## EXERCISE DETAILS
Nothing but an exact copy of the listing should be given.

## DATASET EXTRACT

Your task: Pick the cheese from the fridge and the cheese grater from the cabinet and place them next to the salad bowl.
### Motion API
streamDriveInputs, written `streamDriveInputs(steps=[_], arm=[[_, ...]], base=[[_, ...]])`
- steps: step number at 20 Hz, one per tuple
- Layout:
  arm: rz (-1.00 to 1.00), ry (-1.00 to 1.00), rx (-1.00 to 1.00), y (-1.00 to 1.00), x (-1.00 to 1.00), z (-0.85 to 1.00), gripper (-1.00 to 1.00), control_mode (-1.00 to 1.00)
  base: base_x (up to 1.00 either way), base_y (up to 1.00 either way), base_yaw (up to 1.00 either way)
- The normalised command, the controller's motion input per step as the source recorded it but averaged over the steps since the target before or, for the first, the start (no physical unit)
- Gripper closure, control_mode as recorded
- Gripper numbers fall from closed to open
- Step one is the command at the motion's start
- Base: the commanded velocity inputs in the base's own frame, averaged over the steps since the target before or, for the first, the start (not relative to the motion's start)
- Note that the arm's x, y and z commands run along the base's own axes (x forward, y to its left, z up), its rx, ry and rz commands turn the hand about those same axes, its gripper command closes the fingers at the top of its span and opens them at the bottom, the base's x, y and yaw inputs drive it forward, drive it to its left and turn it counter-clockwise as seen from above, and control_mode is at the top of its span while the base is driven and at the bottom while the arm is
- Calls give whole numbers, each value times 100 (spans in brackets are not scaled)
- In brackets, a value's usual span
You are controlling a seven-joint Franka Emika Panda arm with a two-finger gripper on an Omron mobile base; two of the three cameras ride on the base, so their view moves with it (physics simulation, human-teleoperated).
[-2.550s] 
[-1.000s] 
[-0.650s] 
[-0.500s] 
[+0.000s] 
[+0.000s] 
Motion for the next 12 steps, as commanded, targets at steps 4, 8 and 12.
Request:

## RESPONSE AREA
Your task: Pick the cheese from the fridge and the cheese grater from the cabinet and place them next to the salad bowl.
### Motion API
streamDriveInputs, written `streamDriveInputs(steps=[_], arm=[[_, ...]], base=[[_, ...]])`
- steps: step number at 20 Hz, one per tuple
- Layout:
  arm: rz (-1.00 to 1.00), ry (-1.00 to 1.00), rx (-1.00 to 1.00), y (-1.00 to 1.00), x (-1.00 to 1.00), z (-0.85 to 1.00), gripper (-1.00 to 1.00), control_mode (-1.00 to 1.00)
  base: base_x (up to 1.00 either way), base_y (up to 1.00 either way), base_yaw (up to 1.00 either way)
- The normalised command, the controller's motion input per step as the source recorded it but averaged over the steps since the target before or, for the first, the start (no physical unit)
- Gripper closure, control_mode as recorded
- Gripper numbers fall from closed to open
- Step one is the command at the motion's start
- Base: the commanded velocity inputs in the base's own frame, averaged over the steps since the target before or, for the first, the start (not relative to the motion's start)
- Note that the arm's x, y and z commands run along the base's own axes (x forward, y to its left, z up), its rx, ry and rz commands turn the hand about those same axes, its gripper command closes the fingers at the top of its span and opens them at the bottom, the base's x, y and yaw inputs drive it forward, drive it to its left and turn it counter-clockwise as seen from above, and control_mode is at the top of its span while the base is driven and at the bottom while the arm is
- Calls give whole numbers, each value times 100 (spans in brackets are not scaled)
- In brackets, a value's usual span
You are controlling a seven-joint Franka Emika Panda arm with a two-finger gripper on an Omron mobile base; two of the three cameras ride on the base, so their view moves with it (physics simulation, human-teleoperated).
[-2.550s] 
[-1.000s] 
[-0.650s] 
[-0.500s] 
[+0.000s] 
[+0.000s] 
Motion for the next 12 steps, as commanded, targets at steps 4, 8 and 12.
Request:

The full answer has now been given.